Dentro de una burbuja democrática

Salvador Macip

Salvador Macip

Las elecciones son la fuerza del sistema democrático porque, periódicamente, nos recuerdan que, en esta forma de gobierno, el poder es del pueblo, que puede elegir libremente a los representantes que lo ejercerán en nombre suyo. Pero, a veces, el anuncio de un nuevo llamamiento a las urnas es más bien desalentador, porque nos vuelve a poner ante el dilema de escoger políticos de entre un plantel que nos apetece poco.

La inestabilidad crónica de los gobiernos recientes, el lento recambio de líderes, el retorno de los populismos que enfangan los debates, la incapacidad de establecer pactos incluso con quienes piensan de manera parecida o la carencia de espíritu negociador, que es la base de una buena democracia, hacen que votar se haya convertido en un trauma que se tiene que pasar cuanto antes mejor, y deseando que las cosas no empeoren aún más.

Las elecciones son también el punto débil de la democracia, porque aunque los humanos somos, en principio, seres eminentemente razonables, cuando nos juntamos en una masa podemos tomar decisiones poco lógicas, y esto nos hace susceptibles a todo tipo de desastres potenciales. Recordemos que las urnas han servido para encumbrar a dictadores como Hitler o a incompetentes como Trump. Podríamos argüir que el verdadero peligro para la democracia es este populismo que, usando el viejo truco de ofrecer duros a cuatro pesetas, continúa y continuará engañando a los ingenuos que no lo ven venir o a los desesperados que creen que existen soluciones inmediatas a sus problemas.

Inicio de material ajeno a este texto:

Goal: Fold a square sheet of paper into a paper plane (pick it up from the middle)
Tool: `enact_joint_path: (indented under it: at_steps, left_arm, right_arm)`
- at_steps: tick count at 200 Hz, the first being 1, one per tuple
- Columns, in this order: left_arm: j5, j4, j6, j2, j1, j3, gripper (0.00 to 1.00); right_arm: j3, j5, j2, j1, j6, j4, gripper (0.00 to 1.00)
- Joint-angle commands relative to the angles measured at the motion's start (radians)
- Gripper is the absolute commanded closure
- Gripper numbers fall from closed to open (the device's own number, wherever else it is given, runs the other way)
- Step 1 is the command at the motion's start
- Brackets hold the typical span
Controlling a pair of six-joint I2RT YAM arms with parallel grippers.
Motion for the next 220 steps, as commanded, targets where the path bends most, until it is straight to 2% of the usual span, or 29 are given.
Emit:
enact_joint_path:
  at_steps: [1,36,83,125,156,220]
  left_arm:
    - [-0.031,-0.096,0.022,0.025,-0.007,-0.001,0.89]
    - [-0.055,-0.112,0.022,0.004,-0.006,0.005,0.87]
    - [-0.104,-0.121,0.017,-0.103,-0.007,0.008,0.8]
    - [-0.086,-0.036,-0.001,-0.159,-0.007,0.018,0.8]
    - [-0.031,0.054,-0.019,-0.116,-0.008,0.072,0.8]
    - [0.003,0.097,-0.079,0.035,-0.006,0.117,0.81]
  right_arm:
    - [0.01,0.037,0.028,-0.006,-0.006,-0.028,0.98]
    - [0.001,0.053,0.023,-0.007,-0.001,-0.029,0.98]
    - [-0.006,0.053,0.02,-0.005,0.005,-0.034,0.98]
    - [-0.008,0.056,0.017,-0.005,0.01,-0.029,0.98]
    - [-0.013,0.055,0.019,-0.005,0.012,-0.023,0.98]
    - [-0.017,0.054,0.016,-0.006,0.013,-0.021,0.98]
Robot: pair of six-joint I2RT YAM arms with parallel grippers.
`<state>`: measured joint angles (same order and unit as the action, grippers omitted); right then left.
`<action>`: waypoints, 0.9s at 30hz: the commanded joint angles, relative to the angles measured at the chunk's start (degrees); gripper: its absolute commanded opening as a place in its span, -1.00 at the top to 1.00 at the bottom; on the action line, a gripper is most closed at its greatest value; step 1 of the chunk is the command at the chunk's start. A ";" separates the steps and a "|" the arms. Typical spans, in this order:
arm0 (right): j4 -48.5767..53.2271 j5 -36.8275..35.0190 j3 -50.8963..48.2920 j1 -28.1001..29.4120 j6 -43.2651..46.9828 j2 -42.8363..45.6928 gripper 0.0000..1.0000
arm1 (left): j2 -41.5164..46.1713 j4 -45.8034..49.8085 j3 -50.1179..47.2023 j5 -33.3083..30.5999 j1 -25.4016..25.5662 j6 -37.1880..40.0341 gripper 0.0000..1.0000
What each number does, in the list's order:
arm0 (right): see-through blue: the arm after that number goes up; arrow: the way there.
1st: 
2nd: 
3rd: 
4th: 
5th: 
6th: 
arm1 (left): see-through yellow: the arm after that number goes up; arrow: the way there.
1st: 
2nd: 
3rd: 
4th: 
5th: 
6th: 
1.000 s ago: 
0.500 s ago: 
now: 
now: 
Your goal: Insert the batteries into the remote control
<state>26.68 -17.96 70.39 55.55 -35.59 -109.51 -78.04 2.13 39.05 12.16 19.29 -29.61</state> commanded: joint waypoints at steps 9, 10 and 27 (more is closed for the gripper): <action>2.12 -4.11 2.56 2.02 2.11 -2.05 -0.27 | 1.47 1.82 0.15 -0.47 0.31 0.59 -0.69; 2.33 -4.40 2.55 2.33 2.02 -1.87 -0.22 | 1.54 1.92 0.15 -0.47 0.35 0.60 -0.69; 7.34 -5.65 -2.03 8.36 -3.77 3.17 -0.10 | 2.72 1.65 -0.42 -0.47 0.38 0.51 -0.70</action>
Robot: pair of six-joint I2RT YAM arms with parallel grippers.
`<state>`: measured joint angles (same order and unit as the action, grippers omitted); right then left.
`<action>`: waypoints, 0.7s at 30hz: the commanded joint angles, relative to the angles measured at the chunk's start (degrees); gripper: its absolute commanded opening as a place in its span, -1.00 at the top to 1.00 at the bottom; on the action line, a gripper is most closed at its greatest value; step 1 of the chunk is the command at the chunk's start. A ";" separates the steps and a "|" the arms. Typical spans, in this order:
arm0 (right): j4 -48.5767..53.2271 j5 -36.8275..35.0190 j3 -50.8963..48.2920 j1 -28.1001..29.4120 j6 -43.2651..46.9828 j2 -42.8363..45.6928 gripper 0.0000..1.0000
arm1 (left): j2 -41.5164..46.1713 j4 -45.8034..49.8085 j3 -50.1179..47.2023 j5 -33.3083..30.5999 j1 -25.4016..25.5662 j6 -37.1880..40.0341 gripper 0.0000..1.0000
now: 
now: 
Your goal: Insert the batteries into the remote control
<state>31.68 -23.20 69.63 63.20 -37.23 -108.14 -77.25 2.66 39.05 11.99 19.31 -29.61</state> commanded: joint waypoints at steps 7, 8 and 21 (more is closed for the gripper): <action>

Pero eso no explica por qué, cuando estos personajes tóxicos ya han conseguido el objetivo de mandar y demuestran su verdadera naturaleza, la gente los sigue votando. Sin ir demasiado lejos, Erdogan recibió suficiente apoyo en las recientes elecciones para validar la deriva autárquica que está imponiendo a la cada vez menos democrática república turca.

Es cierto que, una vez llegan al poder, los tiranos y oligarcas disponen de las herramientas para perpetuarse, como las que les permiten controlar y maquillar la información que llega al pueblo. Por ejemplo, las decisiones de Vladímir Putin o de Xi Jinping tienen una pinta muy diferente si las describen los medios afines al régimen o los observadores más o menos imparciales. Además, las redes sociales han añadido una dimensión a la clásica manipulación de los datos, actuando, por un lado, como amplificadores y blanqueadores de la versión oficial y, por otra, como la última esperanza de los opositores de liberar la información para que llegue a todos los rincones. La guerra mediática en la arena política se ha trasladado al entorno digital.

En este contexto, se ha hablado mucho de la influencia que puede ejercer en las elecciones propias y foráneas aprovechando la vulnerabilidad que genera estar enganchados a la interacción permanente con amigos y desconocidos a través de Twitter y plataformas similares. ¿Somos víctimas de algoritmos malignos que, sutilmente, nos empujan hacia una opción política determinada? Seguramente no sabremos nunca qué papel jugaron los bots rusos en la llegada de Trump en la Casa Blanca. Algunos consideran que fue capital, pero puede que estemos eligiendo la opción fácil de culpar a los otros de las malas decisiones que tomamos como sociedad.

Precisamente un estudio publicado en la revista Nature hace unas semanas llegaba a la conclusión, después de analizar la actividad online de un millar de personas durante las elecciones de 2018 y 2020 en Estados Unidos, que no son las burbujas que fabrican los algoritmos de Google las que distorsionan la visión de la realidad reforzando nuestras ideas en vez de ofrecernos un abanico más amplio, si no que somos nosotros mismos, conscientemente, quienes rehuimos puntos de vista que no validen el nuestro. Somos nuestro propio filtro, no hace falta que la inteligencia artificial nos ponga anteojeras.

Como sostenía recientemente el periodista americano Bret Stephens en un artículo en The New York Times, citando al filósofo francés Jean-François Revel, una parte importante de todas las sociedades está formada por gente que desea activamente la tiranía, gente que también vota. No nos debe sorprender, porque somos una especie que monta estructuras sociales basadas en castas. La democracia es el intento más efectivo, hasta ahora, de huir de este imperativo biológico, y ya vemos que su salud es frágil. Hasta que no encontremos uno mejor, esperamos que aguante lo suficiente como para frenar el avance de las nefastas alternativas que nos quieren catapultar a la oscuridad de tiempos pretéritos.